Rode Trip: Dalles Mountain 50-ish Route
The Dalles Mountain 60 is a mixed terrain/gravel route in the Columbia Gorge which is a classic for Oregon cyclists. Mapped out by VeloDirt, curators of dirt bike adventures in Oregon, and run as an unofficial ride for a few years (though they have recently let go of the reins), it has taken on a bit of a mythic status. We deviated slightly from the “official” route near the end to make up some time. Hence 50-ish. We’ve wanted to ride the route for the last few years, but being car-free has made it difficult to get out to The Dalles. There are a few regional buses that go between Portland and The Dalles, but information on whether they take bikes or not is unclear. So when our friends Kelley and Kelly wanted to go ride it, we hopped at the chance.
Kelley suggested we start the route from Deschutes State Park rather than The Dalles (the “official” start of the route), which made perfect sense to us. Looking at the profile, you tackle both Old Moody Road and Dalles Mountain Road within the first half of the ride. This knocks off a majority of the climbing and the steepest parts of the ride fairly early on. We parked and got our bikes ready at Deschutes State Park. Day-use parking is free and there are restrooms. It is important to note that, at this time of year, the flush bathrooms are closed for the season, and water is turned off, so there is only a single port-a-loo.
Laura and I rode our Vayas. Though we’ve typically used them as loaded tourers, they actually have quite a gravel pedigree. Before Salsa’s Warbird came out, many a rider had used the Vaya as their gravel steed. I removed all the racks on mine and used a pair of Revelate Mountain Feedbags at the cockpit and an Arkel Randonneur Rack and Tailrider to carry everything else. I’ve used the Arkel rack and bag system on a few mixed terrain adventures, so I knew it would be up to the task. Another important change was that Laura and I were both carrying a 40oz Klean Kanteen and another 26oz water bottle. There are no services once you get on the dirt, so it helps to carry enough hydration. For tires, we were riding the minimum you would want to ride on the route. Laura had 28mm Panaracer Gravel Kings and I had 28mm Clement LGGs. They have a file tread so not much traction on steep dirt climbs. Most of our climbing was seated. It would have been nice to have something in the 30mm range with a bit more tread (something like the Panaracer Gravel Kings in a 32), so standing climbing would have been possible.
From Deschutes State Park, it is a short ride to the first climb of the day – Old Moody Road. It is a steep gravel climb with grade pitches in the 14-15% range. If you start from The Dalles, you face Old Moody Road at the end of the ride, which makes it a lot tougher. But since we were fresh from the start, we were able to enjoy the grind up to the top. After you summit Old Moody, it is rolling terrain past farms and a few settlements. The landscape (especially in the Spring) is really picturesque and pastoral. The gravel ends when you get to 15 Mile Road, which is a beautiful little country road that follows the curve of a little creek. The beauty of this route is that most of the riding (even the paved portions…though there are some caveats) is generally pretty good.

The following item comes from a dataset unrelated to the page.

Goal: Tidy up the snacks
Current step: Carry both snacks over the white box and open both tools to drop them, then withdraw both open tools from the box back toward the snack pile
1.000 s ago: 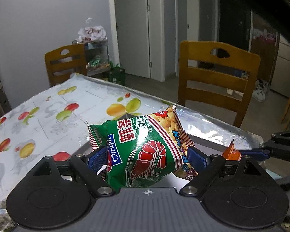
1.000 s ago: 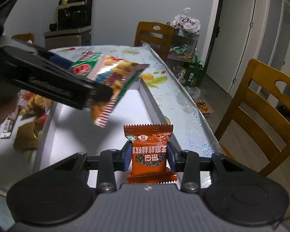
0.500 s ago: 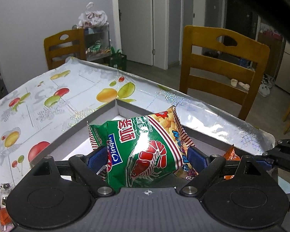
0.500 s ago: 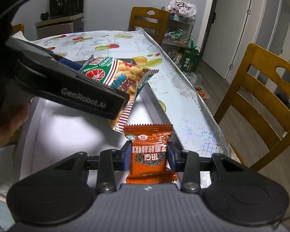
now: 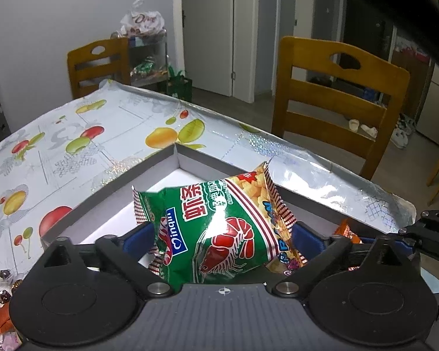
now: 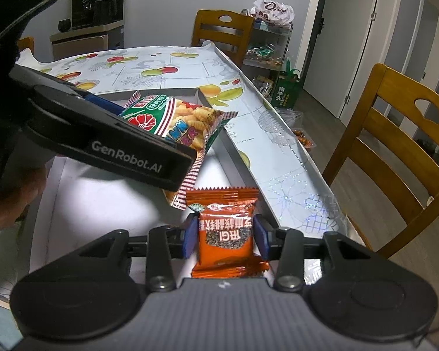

The pastoral-ness is suddenly lost when you enter The Dalles proper. There is the issue of crossing the Columbia River to the Washington side for the big climb of the day. After a quick stop at the Chevron, we took the lane on the bridge (there is a sidewalk on THIS bridge) and made haste to cross it. We had a semi-truck wait patiently for a while before deciding to pass us using the oncoming lane. We did this ride on a Sunday mid-morning so traffic was generally light. On the Washington side, there was a little more highway riding (Hwy 197 to SR-14) but, thankfully, both highways on this stretch have a pretty good shoulder. After a couple miles, you make a left on to the gravel Dalles Mountain Road.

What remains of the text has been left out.